The Foundation for Constitutional Democracy


What’s Wrong with Zionist Organizations (or How to Alienate Friends)

Filed under: Zionism/NationalismThe Foundation — eidelberg @ 7:30 am

The Foundation for Constitutional Democracy was established in 1995. Its constitutional reform program was published in the United States as well as in Israel. I am repeatedly asked: “Why doesn’t the nationalist camp in Israel or any prominent Zionist organization in the United States more or less endorse the Foundation’s program?” What prevents them from saying something like this: “We support, with some reservations, the institutional reforms proposed by the Foundation for Constitutional Democracy.”

This puzzles me because some Zionist organizations in the United States have occasionally sponsored one or another of my lectures. This makes me reluctant to set forth any blanket criticism, lest I be accused of ingratitude and back-biting.
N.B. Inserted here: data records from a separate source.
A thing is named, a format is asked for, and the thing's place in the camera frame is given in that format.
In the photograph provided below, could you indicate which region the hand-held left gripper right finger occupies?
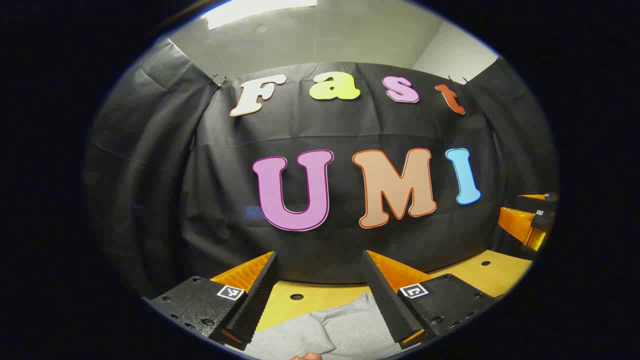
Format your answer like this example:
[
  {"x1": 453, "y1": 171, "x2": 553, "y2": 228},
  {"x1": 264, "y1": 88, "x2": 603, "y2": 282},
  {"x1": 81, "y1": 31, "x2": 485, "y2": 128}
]
[{"x1": 362, "y1": 249, "x2": 497, "y2": 351}]

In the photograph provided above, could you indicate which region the black backdrop cloth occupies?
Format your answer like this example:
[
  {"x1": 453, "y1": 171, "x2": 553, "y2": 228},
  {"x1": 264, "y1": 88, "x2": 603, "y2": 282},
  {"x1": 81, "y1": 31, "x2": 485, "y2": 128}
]
[{"x1": 82, "y1": 40, "x2": 558, "y2": 301}]

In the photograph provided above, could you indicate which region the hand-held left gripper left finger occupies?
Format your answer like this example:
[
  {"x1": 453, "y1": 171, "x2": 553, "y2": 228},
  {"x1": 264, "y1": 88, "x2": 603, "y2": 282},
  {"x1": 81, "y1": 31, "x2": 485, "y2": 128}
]
[{"x1": 149, "y1": 251, "x2": 279, "y2": 351}]

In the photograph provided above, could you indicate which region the grey sweatshirt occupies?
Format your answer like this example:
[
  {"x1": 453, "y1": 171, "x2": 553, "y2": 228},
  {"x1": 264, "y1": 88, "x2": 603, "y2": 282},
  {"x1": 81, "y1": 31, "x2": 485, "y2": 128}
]
[{"x1": 244, "y1": 292, "x2": 406, "y2": 360}]
But Israel is going down the tubes largely because of its dysfunctional system of government, so candor is necessary; and I hope I will be forgiven for stepping on the toes of well-meaning people.

The nationalist camp in Israel and Zionist organizations in the United States have published penetrating critiques of Israel’s 30-year policy of “territory for peace” without having any discernible impact on Israeli governments, whether headed by Menachem Begin, Yitzhak Shamir, Shimon Peres, Yitzhak Rabin, Benjamin Netanyahu, Ariel Sharon, or Ehud Olmert.

In other words, regardless of which party or party leader heads the government, Israel continues to retreat toward its indefensible pre-1967 borders. Israel’s ruling elites compulsively persist in a policy that shrinks and further endangers the country. They seem to be preoccupied with the question: “What further concessions can we make to pacify our enemies?”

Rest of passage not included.